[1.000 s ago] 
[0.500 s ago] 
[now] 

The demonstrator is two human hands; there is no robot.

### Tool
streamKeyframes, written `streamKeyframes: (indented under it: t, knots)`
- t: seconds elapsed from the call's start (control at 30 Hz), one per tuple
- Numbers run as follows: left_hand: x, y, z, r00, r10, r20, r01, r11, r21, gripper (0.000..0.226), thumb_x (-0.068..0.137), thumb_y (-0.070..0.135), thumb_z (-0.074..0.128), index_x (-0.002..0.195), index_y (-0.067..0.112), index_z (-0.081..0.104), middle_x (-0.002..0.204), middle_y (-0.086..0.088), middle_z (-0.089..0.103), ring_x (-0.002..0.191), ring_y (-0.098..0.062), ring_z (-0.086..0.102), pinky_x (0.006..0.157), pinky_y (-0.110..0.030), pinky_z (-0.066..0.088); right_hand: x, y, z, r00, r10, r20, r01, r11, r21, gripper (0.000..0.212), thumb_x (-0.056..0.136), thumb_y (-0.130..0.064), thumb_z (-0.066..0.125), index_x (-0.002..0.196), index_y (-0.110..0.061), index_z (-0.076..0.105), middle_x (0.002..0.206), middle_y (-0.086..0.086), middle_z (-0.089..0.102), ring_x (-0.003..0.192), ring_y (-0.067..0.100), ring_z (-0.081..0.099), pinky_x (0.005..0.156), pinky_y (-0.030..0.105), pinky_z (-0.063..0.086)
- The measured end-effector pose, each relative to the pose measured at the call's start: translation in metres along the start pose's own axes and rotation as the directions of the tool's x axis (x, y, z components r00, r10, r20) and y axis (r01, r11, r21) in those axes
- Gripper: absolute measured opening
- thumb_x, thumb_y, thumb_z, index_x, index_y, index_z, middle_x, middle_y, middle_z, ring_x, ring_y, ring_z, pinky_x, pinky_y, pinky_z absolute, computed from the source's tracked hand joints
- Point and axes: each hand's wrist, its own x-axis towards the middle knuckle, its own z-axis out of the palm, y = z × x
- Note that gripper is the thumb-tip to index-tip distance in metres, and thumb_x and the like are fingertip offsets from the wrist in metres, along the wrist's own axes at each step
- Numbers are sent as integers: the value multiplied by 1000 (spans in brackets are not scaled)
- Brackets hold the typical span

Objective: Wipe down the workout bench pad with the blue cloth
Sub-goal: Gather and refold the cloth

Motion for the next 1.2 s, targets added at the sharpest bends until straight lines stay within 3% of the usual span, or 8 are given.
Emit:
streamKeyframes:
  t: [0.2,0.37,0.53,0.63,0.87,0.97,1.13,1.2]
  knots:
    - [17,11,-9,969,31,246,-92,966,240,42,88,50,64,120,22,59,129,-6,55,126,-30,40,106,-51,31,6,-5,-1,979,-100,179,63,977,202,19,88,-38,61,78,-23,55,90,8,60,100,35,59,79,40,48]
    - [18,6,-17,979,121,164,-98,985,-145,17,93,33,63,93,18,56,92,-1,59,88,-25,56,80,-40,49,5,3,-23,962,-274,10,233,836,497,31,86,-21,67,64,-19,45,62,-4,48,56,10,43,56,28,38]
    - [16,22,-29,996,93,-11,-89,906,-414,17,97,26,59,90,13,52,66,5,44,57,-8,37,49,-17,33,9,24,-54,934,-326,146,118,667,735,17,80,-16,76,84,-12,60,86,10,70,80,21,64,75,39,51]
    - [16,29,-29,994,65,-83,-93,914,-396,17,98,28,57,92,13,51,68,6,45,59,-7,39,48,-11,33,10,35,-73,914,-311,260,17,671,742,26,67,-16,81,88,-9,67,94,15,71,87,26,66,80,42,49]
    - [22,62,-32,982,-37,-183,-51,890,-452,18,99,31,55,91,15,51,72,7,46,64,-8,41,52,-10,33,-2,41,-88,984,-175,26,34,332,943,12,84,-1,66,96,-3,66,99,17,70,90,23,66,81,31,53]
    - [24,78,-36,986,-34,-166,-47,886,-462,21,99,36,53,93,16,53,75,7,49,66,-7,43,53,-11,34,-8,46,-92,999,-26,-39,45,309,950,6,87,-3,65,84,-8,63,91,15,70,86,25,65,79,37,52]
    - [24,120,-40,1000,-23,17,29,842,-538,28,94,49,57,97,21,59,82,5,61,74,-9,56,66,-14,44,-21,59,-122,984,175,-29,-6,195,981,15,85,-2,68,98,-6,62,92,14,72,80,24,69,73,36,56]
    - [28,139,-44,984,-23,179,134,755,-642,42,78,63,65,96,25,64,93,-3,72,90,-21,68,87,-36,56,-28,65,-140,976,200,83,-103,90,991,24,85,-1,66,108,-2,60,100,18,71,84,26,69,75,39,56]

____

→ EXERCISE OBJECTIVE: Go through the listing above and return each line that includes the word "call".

→ ANSWER BOX:
- t: seconds elapsed from the call's start (control at 30 Hz), one per tuple
- The measured end-effector pose, each relative to the pose measured at the call's start: translation in metres along the start pose's own axes and rotation as the directions of the tool's x axis (x, y, z components r00, r10, r20) and y axis (r01, r11, r21) in those axes

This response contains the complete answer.